At that point in time, he passed Matt Hayden, who had broken his 375.
But that record stayed with Haydos for barely 6 months. Lara is possessive about it, it seems.
It’s as if a rent agreement was torn apart, Brian’s just recaptured what seemingly possesses his name, for time immemorial.
Back to the present for that is where we all are- aren’t we? Lara has scored arguably the least glamorous fifty of his career, for this isn’t on the 22 yards.
Still, at fifty years old and counting, the Brian Lara legend remains strong as ever.
Does it not?
Once an earnest young man whose career began from the humble by-lanes of Port of Spain, Trinidad and Tobago, and made headlines in Antigua- not once but twice, journeyed everywhere whether Adelaide or Jo’burg, Delhi or Brisbane, Auckland or Karachi, Colombo or MCG, Lara’s the behemoth among the tuskers.
He’s the dude who steals an Oscar and lights up an Academy-award night with several charming men in company.
In a game that produced no dearth of mighties- Sachin being the biggest of them all- Lara found a way to even impress his famous 90s rival.
In the words of Tendulkar, “If I could pay to watch someone, it would be Brian Lara!”
Dravid, according to Sanga in England a few years ago, “considers Lara not Sachin as his favourite.”
Glenn McGrath and Alan Donald rate Lara as the best they’ve bowled to. Ditto for Murali.
In India, land of Sir Sunny, Sachin, and Virat, Lara’s got fans. Wondering who? Just hit Google and find the biggest of them all.
One Prashant Kumar Banjare’s facial expressions and body language changes instantly when you echo Lara’s name. He can go on and on about his “Prince.”
Back in the salubrious corridors of the ICC, Lara, who now travels the world on a diplomatic passport, is inducted first into the ICC with the likes of Sachin, Murali, Dravid, Curtly Ambrose in later.

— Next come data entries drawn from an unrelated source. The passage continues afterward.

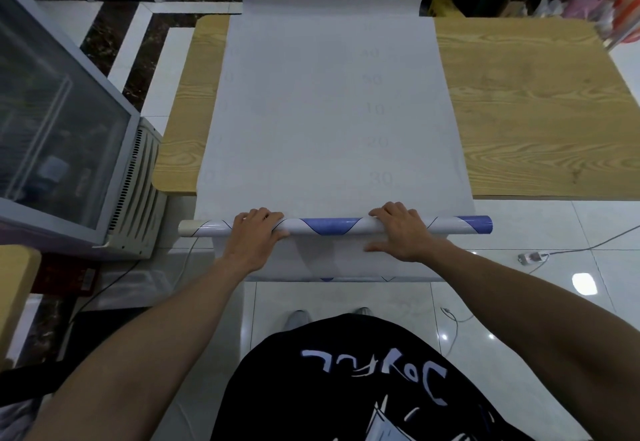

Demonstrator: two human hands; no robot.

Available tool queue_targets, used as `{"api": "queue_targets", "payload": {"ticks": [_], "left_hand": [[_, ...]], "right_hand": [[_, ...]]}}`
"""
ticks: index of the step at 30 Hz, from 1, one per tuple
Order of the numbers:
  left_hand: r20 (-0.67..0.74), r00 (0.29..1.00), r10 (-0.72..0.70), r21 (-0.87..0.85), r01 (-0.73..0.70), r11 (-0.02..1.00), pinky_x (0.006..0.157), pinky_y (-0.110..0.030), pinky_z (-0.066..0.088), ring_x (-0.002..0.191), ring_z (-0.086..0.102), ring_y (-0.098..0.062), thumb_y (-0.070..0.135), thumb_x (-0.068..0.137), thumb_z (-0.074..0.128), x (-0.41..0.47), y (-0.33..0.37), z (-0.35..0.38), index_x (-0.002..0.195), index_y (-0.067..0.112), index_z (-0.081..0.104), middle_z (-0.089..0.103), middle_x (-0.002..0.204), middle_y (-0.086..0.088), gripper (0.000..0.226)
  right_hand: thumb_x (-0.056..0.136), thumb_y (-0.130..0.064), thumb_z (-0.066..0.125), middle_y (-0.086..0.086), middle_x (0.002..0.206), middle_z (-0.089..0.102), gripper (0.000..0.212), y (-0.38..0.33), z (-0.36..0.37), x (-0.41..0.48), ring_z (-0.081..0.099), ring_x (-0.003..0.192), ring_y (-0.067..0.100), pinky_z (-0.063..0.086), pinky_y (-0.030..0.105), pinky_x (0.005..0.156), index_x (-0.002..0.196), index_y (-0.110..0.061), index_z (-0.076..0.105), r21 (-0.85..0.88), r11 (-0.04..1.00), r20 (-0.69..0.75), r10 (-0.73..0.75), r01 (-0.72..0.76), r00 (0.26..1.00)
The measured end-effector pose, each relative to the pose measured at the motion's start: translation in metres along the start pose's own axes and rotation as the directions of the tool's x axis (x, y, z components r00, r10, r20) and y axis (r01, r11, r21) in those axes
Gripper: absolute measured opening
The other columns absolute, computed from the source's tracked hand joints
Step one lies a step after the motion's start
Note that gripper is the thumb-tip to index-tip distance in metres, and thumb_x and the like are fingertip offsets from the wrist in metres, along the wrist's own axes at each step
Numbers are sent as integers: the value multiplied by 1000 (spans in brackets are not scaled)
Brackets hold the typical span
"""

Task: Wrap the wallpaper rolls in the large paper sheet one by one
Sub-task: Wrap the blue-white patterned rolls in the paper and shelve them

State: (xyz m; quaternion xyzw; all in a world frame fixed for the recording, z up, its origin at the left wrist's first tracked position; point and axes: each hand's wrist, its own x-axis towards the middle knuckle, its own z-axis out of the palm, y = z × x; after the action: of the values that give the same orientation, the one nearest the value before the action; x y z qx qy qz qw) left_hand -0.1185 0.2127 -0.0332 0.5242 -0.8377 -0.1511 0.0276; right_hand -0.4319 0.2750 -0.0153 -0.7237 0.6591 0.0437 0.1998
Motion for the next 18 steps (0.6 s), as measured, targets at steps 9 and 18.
{"api": "queue_targets", "payload": {"ticks": [9,18], "left_hand": [[-4,1000,14,-45,-14,999,97,-38,32,104,53,-24,42,83,69,5,-3,-2,114,17,59,59,111,0,41],[24,1000,-17,-60,19,998,98,-40,32,109,54,-27,38,97,49,10,-4,-8,125,18,52,62,117,-5,35]], "right_hand": [[95,-52,43,3,119,53,44,3,-3,4,46,108,23,35,37,91,120,-18,52,-69,997,-21,21,-23,1000],[87,-47,61,2,113,59,49,4,-9,6,53,105,25,35,38,88,126,-22,42,-9,1000,-58,25,-26,998]]}}
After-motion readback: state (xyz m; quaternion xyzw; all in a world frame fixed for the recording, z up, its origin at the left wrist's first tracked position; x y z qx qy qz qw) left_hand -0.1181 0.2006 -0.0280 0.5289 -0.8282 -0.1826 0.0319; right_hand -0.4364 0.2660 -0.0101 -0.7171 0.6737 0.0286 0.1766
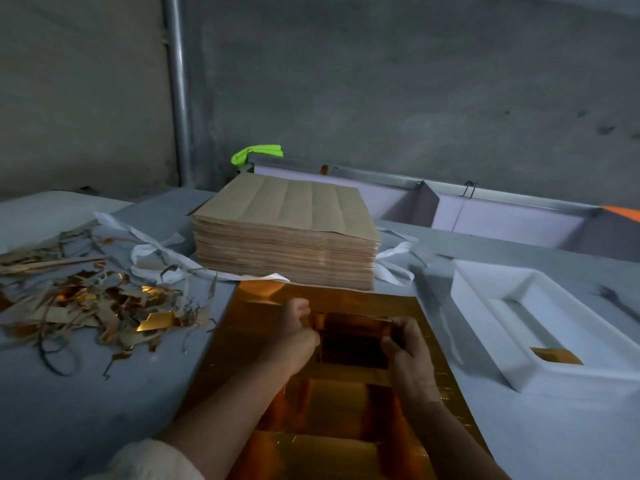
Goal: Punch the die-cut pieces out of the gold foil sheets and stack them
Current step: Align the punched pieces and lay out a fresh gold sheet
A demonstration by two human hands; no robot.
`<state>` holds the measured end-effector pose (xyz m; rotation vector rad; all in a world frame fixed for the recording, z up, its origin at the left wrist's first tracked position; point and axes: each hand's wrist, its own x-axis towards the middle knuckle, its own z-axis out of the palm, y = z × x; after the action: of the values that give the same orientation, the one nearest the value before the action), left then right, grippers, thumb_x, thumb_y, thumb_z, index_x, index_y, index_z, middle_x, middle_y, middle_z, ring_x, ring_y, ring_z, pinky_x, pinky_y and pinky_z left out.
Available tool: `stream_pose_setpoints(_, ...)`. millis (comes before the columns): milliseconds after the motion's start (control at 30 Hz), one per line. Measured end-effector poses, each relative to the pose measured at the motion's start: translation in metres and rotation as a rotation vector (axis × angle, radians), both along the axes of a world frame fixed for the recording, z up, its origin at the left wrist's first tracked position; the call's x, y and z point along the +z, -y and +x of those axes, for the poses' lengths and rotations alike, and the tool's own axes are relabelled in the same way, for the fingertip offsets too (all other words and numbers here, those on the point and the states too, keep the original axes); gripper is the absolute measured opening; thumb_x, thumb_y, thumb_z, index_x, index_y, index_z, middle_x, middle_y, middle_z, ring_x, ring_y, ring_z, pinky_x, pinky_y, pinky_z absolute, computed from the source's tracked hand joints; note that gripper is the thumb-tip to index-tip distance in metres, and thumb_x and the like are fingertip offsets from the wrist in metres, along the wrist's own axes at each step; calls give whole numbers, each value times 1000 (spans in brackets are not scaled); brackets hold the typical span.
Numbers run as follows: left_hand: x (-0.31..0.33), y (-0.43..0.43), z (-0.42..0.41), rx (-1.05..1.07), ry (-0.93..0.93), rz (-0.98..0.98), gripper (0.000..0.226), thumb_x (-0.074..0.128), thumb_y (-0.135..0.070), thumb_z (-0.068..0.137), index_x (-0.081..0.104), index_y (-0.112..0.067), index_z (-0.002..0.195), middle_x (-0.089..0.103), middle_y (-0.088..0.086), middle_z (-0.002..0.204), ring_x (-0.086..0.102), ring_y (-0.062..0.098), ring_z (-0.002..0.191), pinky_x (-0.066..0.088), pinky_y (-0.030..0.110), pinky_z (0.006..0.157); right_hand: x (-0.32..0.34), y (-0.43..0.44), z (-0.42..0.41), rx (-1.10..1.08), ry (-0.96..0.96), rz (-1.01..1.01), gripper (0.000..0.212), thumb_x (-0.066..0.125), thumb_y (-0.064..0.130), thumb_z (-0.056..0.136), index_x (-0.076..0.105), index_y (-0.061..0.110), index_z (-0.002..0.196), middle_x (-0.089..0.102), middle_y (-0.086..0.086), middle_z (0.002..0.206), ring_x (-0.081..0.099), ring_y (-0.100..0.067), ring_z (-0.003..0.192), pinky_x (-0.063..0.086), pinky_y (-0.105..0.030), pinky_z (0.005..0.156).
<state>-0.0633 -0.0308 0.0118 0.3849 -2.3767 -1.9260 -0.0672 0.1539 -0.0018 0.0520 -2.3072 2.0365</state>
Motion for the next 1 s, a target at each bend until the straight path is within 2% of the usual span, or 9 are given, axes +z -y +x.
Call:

You hit Lara’s Wikipedia page and you realize the stylish left-hander being accredited with several national honors, most important among them the CARICOM medal of honour (Caribbean community).
But implicit in the heightened fame that Brian Lara achieved, it’s important to look beyond the mega runs, the big knocks, or the statistical highs.
Lara was, rather is, and shall, always stand for a hunger to fight, a passion to hang in there, and above all, the fire to keep bettering the self. Perhaps, no other cricketer suffered as many setbacks in life as Brian and no one bounced back strongly from each of those but for Brian Lara!
It may not have been the easiest of feelings to lose both his parents- Mother, Pearl and Father, Bunty- even before he played his 10th Test match or became a West Indies regular. He faced brutal onslaughts of media when each time he lost his form, finding headlines reducing his reputation, even fans ‘baying for his blood,’ and each time, Lara found a way to bounce back to relevance.
There was this Aryton Senna-like energy, a very James Hunt-like flamboyance Lara exuded on the middle.
Each time he wielded that bat, took guard, flashed his famous grin, sported that perpendicular backlift and shuffled akin a dancing warrior putting bowlers to the edge of his sword each time his brilliance was questioned, Lara was live-wire, a very Michael Jackson-ish moonwalker on the cricket turf.
We learn from Lara that self-betterment is what we must strive for and that there’s no bigger battle to be won than winning upon the self- isn’t it?
So, suffices to say the Prince ‘entertained’, right?